第34章 最終決戦 上弦の弐
「君も柱?今日はついてるなぁ。君たちみたいに可愛いくて、質のいい女の子がたくさん食べれて。」
そう言って微笑む童磨の顔に、沸き上がる吐き気を抑え込むと、陽華は静かに呼吸を整えた。
「氷の呼吸・壱ノ型…、」
「あぁ、氷の柱かぁ。初めてだよ、俺も同じような術が出せるんだけど、どっちが強いかなぁ。」
そう言うと童磨は、両手に握った大きな扇を振り上げた。
− 血鬼術 蓮葉氷
勢いよく振られた扇から、飛び出した霧状の氷が陽華に襲いかかる。
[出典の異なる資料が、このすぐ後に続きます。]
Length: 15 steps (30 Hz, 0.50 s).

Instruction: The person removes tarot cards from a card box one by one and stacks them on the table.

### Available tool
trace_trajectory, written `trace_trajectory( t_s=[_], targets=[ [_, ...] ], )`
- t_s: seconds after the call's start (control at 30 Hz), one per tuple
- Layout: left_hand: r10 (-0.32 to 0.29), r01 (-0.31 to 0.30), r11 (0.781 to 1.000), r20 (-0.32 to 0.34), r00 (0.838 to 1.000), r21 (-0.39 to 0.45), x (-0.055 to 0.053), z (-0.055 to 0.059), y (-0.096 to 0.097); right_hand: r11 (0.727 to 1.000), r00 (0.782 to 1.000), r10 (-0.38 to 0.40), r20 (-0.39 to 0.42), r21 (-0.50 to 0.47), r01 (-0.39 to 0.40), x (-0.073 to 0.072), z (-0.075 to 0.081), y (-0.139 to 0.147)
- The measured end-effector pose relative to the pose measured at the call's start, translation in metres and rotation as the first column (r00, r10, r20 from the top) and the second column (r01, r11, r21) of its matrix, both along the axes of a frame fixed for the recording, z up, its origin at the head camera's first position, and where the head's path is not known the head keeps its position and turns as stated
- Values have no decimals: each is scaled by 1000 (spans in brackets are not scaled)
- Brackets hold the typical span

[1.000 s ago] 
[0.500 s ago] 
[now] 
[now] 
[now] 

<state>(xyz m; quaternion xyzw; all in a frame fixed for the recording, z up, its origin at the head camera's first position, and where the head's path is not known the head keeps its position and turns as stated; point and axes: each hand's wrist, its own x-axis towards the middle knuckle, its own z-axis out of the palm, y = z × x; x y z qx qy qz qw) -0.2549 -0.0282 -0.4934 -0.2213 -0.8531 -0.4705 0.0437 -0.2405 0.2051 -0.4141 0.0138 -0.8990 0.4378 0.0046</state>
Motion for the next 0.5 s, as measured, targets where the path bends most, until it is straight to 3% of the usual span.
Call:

陽華はそれを吸わないように息を止めて潜り抜けると、童磨との間合いを一気に詰めた。
「氷輪!!」
鋭く横薙ぎで放たれた氷の刃が、童磨の頚に迫った。しかし童磨はそれを軽く身体を傾けるだけで避け、さらに手に持った扇を、陽華目掛けて大きく振り下ろした。
鋭い扇が陽華に迫ってくる。
陽華は急いで刀を返すと、扇を受け止めた。金属が激しくぶつかり合う音が、室内に響き渡る。
ー 陸ノ型 白銀の寒花
間髪入れず、陽華は次の技を繰り出した。足を力強く踏み込み、技の旋風で勢いよく扇を吹き飛ばす。
氷の花びらが粉雪のように、舞い上がった。
しかし童磨は少しも慌てることもなく、軽く振った扇の先から、氷の粒を繰り出し、花びらを吹き飛ばした。
冷たい冷気が皮膚が焼く感触を感じ、陽華は堪らず後ろに下がる。
全ての攻撃が見透かされていた。